What if instead of waiting for Google to act on a spam report, you could just remove the site yourself?
A new experimental Google Chrome extension does exactly that. It allows you to remove sites from your Google search results, and then sends that information to Google. This pool of user feedback may become a signal in Google’s algorithm for dealing with web spam.
Losing the Fight on Spam?
Google took a lot of heat in 2010 and into 2011 for the increase in web spam. Ironically, Google claimed those changes were a result of improving the algorithm to better handle spam. Most people would tell you it had the opposite affect–except for the spammers of course. Google also reworked document-level classifiers to make it harder to rank well using spammy on page content, or hacked sites.
Google feels the focus must now turn to content farms. They’re asking Chrome users to provide feedback on low quality sites by using the Blocklist extension.
Chrome Blocklist Extension
Download Chrome here.
Install the Blocklist extension.
How it Works
Perform a search on Google.
Below each description are three links: Cache, Similar, and Block.

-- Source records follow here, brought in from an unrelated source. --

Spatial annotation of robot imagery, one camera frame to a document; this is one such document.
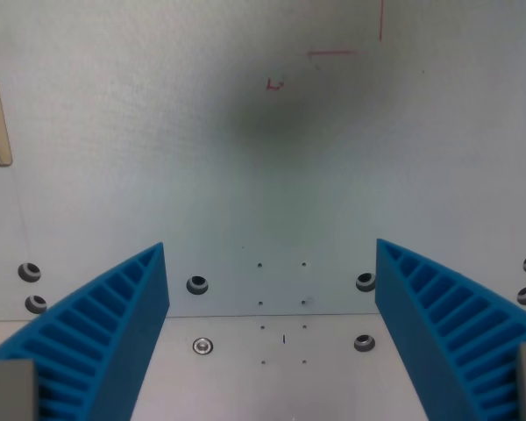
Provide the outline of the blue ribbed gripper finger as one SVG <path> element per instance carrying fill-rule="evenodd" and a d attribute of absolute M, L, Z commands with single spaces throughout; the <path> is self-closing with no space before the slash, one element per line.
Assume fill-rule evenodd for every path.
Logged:
<path fill-rule="evenodd" d="M 375 303 L 430 420 L 517 420 L 526 310 L 378 239 Z"/>
<path fill-rule="evenodd" d="M 35 363 L 40 420 L 129 420 L 169 305 L 157 243 L 11 335 L 0 361 Z"/>

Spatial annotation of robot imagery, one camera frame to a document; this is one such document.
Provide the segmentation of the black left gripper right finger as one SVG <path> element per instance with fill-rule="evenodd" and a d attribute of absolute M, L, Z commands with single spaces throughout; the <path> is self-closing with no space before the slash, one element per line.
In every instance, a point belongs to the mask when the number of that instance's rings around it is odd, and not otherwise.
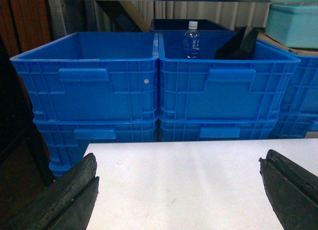
<path fill-rule="evenodd" d="M 285 230 L 318 228 L 318 177 L 275 150 L 260 158 L 266 196 Z"/>

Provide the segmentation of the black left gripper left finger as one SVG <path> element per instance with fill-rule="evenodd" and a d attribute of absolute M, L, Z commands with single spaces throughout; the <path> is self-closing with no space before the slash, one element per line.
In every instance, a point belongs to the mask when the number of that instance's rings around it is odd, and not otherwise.
<path fill-rule="evenodd" d="M 2 230 L 85 230 L 98 196 L 97 162 L 89 153 L 29 205 L 7 220 Z"/>

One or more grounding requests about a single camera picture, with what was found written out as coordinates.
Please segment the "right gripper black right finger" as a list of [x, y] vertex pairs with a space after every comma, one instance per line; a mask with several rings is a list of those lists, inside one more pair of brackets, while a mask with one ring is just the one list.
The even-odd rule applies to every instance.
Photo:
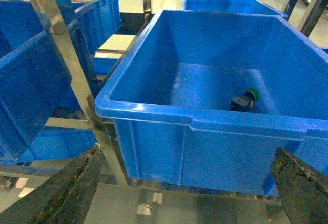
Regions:
[[271, 171], [290, 223], [327, 223], [327, 176], [282, 147]]

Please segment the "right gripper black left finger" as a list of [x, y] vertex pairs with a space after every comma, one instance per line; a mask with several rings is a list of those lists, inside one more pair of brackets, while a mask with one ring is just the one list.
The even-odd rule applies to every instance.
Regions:
[[41, 186], [1, 212], [1, 223], [84, 223], [104, 162], [91, 146]]

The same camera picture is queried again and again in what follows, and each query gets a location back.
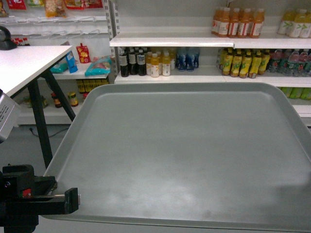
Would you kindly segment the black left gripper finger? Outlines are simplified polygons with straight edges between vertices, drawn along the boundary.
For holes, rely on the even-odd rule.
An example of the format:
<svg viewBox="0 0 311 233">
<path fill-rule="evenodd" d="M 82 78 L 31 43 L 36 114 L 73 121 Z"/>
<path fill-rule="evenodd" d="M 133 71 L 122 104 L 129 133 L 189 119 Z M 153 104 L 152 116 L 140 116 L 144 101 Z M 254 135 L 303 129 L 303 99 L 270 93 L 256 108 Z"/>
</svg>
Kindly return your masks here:
<svg viewBox="0 0 311 233">
<path fill-rule="evenodd" d="M 78 188 L 71 188 L 62 195 L 36 197 L 34 203 L 34 211 L 37 215 L 68 215 L 78 209 Z"/>
<path fill-rule="evenodd" d="M 35 195 L 45 196 L 57 188 L 54 176 L 35 176 Z"/>
</svg>

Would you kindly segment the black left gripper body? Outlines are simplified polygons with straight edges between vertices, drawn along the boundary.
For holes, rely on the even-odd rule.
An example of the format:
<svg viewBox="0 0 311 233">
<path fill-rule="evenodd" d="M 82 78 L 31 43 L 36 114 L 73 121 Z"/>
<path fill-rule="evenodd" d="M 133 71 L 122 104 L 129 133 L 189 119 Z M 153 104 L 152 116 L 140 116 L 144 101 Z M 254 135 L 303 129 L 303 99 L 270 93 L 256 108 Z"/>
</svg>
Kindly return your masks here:
<svg viewBox="0 0 311 233">
<path fill-rule="evenodd" d="M 35 194 L 35 174 L 32 165 L 7 165 L 0 172 L 0 225 L 5 233 L 32 233 L 38 216 L 19 215 L 23 198 Z"/>
</svg>

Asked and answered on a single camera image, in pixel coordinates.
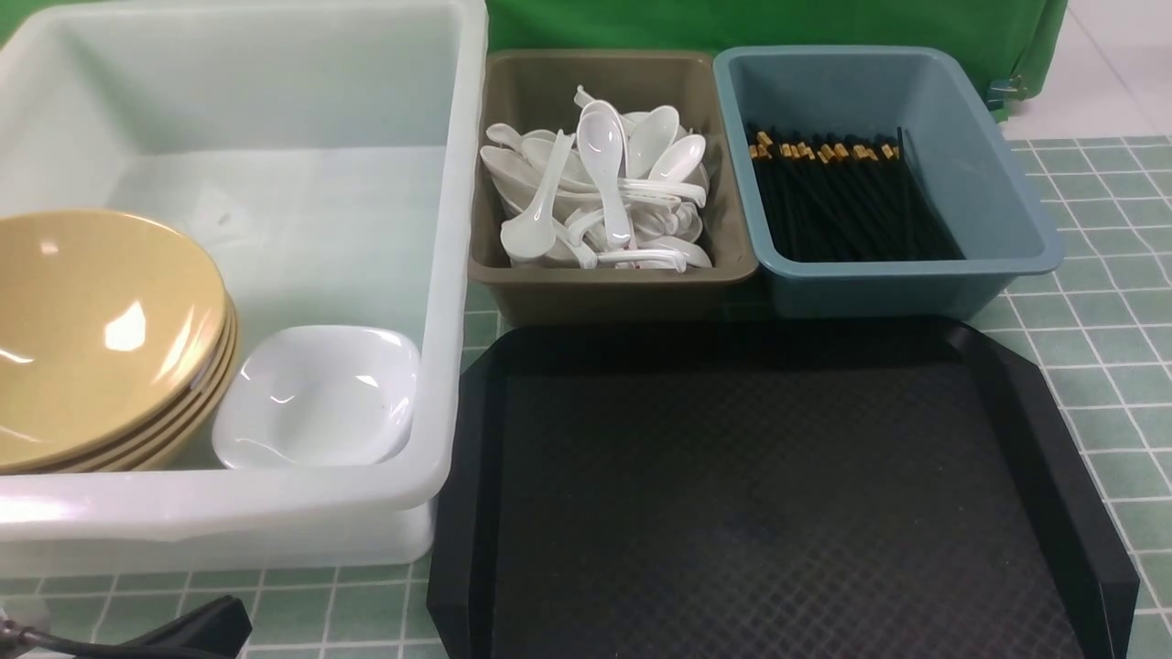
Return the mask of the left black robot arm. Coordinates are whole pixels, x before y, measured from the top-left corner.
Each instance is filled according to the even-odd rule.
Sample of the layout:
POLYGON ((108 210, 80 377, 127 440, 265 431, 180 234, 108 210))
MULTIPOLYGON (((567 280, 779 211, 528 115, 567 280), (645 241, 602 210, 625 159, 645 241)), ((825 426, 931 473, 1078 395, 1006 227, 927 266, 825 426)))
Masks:
POLYGON ((245 604, 222 596, 117 647, 117 658, 237 658, 252 634, 245 604))

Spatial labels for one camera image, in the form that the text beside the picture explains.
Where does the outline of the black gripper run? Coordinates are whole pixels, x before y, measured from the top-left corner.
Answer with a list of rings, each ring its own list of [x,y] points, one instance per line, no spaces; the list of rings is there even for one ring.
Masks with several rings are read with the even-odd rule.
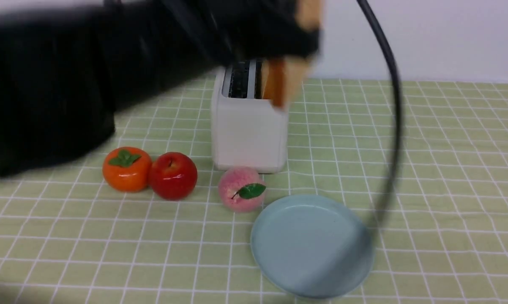
[[[211,34],[206,55],[215,64],[308,58],[318,52],[320,28],[301,27],[299,11],[298,0],[205,0],[203,16]]]

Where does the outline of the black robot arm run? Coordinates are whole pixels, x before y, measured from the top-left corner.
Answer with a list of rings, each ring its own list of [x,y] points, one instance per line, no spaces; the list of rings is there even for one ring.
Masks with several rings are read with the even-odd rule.
[[[306,0],[38,1],[0,11],[0,178],[99,148],[115,114],[217,67],[308,58],[320,5]]]

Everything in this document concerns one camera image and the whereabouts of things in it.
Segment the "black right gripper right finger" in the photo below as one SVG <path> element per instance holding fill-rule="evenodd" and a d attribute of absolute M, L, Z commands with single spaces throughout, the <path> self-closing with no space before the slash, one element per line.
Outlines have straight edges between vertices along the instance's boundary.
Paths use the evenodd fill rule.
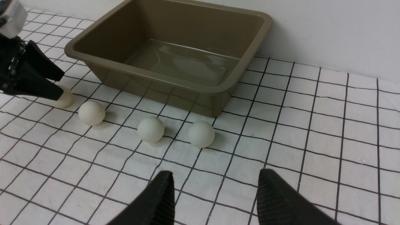
<path fill-rule="evenodd" d="M 338 225 L 300 195 L 274 170 L 260 170 L 257 188 L 260 225 Z"/>

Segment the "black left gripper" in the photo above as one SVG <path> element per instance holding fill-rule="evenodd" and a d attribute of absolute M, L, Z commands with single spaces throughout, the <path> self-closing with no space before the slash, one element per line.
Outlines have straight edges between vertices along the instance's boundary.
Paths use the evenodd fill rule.
<path fill-rule="evenodd" d="M 0 86 L 4 94 L 52 101 L 63 95 L 63 89 L 49 80 L 60 81 L 65 72 L 34 41 L 1 34 L 0 45 Z"/>

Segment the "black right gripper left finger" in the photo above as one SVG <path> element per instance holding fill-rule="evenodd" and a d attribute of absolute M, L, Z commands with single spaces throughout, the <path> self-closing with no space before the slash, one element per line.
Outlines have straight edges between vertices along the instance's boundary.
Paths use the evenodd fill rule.
<path fill-rule="evenodd" d="M 133 202 L 109 225 L 173 225 L 175 191 L 173 173 L 160 171 Z"/>

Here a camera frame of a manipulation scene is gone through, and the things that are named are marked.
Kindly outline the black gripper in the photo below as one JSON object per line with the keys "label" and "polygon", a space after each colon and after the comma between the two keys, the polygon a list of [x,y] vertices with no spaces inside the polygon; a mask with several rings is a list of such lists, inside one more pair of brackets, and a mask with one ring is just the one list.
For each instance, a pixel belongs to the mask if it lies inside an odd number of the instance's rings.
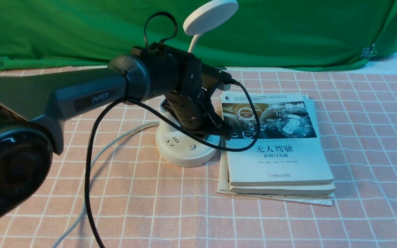
{"label": "black gripper", "polygon": [[179,63],[179,83],[175,91],[165,95],[162,108],[190,134],[230,139],[233,129],[216,113],[211,101],[216,89],[202,87],[202,61],[190,52],[173,55]]}

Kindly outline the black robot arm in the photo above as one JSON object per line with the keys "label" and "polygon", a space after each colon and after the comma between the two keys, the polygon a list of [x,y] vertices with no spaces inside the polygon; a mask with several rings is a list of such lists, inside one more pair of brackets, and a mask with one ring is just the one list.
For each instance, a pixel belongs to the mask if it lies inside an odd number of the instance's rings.
{"label": "black robot arm", "polygon": [[45,181],[53,154],[62,154],[64,123],[110,104],[164,96],[164,109],[197,137],[231,138],[210,97],[229,74],[193,54],[153,43],[133,47],[105,69],[35,76],[0,76],[0,218]]}

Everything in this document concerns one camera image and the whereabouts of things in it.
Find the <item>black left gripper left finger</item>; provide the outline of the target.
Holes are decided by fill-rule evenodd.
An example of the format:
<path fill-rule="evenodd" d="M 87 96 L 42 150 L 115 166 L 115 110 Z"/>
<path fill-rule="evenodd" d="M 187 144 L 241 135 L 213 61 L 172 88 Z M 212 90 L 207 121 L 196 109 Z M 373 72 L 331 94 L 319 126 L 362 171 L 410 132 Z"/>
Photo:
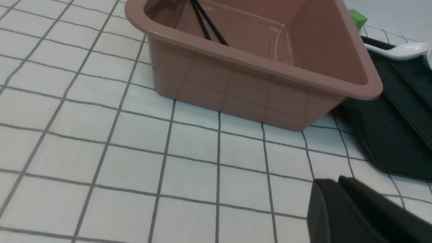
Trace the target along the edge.
<path fill-rule="evenodd" d="M 331 179 L 315 179 L 307 211 L 311 243 L 387 243 L 347 192 Z"/>

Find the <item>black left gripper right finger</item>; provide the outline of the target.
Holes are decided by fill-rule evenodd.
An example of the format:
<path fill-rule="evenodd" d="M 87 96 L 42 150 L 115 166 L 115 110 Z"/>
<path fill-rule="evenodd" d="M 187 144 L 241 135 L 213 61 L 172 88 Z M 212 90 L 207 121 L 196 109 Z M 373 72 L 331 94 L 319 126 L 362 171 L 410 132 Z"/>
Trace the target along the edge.
<path fill-rule="evenodd" d="M 369 224 L 389 243 L 430 243 L 431 224 L 406 211 L 355 178 L 340 176 L 338 183 Z"/>

Clicking the Block link will remove the entry from your search results. This will not cause an entry from the next page to advance. If you remove one entry, then instead of 10 results on the page you’ll only have nine.
A red icon (Wilson! Wilson!) will appear in the upper right corner next to the tools icon. Click on this to see a list of sites you’re currently blocking. Each site will have a link with an option to unblock which you can do at any site.
As you block and unblock sites, the information is transmitted to Google.